[Feat] Automated benchmark regression check in CI (PR vs main)

Spinning this out into its own issue (per the dev-meeting discussion) so the CI regression-check has a dedicated home. Builds on the benchmark scripts in #117 and the JSON output in #140 (cc @yuvraajnarula), and follows up the "Automated Performance Regression" part of #137.

Everything below runs entirely on GitHub-hosted runners - no external service or account required.

## Goal

On a PR, run the scaling benchmark on both the PR commit and current `main`, and post a comment showing whether the PR makes graph construction slower, faster, or the same - so regressions are visible before merge.
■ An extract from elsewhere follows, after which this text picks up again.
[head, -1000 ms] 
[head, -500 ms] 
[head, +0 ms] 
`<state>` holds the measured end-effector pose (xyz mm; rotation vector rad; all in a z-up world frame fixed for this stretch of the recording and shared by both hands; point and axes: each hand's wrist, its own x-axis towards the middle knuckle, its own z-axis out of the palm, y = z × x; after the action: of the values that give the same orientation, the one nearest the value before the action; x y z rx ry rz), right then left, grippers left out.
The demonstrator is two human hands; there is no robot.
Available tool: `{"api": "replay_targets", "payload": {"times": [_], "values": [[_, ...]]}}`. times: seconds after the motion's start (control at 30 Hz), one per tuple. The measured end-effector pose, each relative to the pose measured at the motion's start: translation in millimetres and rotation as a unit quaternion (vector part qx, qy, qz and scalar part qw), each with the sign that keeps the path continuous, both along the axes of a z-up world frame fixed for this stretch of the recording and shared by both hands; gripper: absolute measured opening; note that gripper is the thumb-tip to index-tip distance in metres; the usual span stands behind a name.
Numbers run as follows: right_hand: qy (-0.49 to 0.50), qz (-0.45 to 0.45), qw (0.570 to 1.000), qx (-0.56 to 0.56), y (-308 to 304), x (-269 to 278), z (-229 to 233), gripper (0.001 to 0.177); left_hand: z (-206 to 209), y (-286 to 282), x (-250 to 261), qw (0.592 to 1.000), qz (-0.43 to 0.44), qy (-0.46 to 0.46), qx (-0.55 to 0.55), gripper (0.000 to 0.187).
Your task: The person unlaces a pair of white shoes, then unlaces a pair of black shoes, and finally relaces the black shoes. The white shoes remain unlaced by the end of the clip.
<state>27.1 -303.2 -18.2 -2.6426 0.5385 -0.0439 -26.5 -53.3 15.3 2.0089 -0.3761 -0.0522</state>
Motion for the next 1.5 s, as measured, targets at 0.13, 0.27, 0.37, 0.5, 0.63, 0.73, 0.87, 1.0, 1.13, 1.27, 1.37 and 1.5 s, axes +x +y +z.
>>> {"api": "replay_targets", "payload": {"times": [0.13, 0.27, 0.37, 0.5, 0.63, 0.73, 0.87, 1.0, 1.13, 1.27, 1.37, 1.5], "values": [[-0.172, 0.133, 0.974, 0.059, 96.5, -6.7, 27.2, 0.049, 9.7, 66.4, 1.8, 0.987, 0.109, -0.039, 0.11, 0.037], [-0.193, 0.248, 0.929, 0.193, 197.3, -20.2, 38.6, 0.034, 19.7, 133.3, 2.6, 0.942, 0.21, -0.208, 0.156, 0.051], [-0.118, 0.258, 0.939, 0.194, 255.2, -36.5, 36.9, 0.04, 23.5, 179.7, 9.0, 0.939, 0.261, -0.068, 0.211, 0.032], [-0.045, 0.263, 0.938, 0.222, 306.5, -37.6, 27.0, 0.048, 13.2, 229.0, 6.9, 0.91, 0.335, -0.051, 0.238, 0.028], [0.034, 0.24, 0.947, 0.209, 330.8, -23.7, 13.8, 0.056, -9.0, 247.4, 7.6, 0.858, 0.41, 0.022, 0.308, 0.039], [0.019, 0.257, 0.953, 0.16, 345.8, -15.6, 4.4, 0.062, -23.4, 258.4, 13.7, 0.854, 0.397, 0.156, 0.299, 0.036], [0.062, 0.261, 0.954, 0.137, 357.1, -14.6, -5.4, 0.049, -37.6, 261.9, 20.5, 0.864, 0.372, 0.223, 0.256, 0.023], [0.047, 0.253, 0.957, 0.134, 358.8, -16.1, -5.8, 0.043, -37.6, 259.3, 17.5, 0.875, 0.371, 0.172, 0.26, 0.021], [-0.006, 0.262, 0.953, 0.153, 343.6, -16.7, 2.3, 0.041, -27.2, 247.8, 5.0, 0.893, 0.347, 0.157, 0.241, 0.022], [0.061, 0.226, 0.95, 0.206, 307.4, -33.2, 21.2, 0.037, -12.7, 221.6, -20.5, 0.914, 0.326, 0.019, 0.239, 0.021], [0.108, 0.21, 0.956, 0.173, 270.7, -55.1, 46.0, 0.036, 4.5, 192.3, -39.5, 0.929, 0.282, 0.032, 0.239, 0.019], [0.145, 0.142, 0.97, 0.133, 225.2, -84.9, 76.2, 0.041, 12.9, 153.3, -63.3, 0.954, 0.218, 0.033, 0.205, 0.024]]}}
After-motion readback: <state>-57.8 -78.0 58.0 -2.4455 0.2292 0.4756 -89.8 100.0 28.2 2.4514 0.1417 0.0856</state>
**Key design decision: compare on the same runner**

GitHub Actions runners are noisy - identical code can vary 20–50% between runs on different VMs. So comparing a PR against a baseline captured earlier on a different runner would produce frequent false alarms.

Instead I propose running `main` and the PR back-to-back in the same job, on the same runner, and comparing relative % change rather than absolute seconds. Same hardware for both sides → the noise largely cancels. This also matches the workflow described in the meeting.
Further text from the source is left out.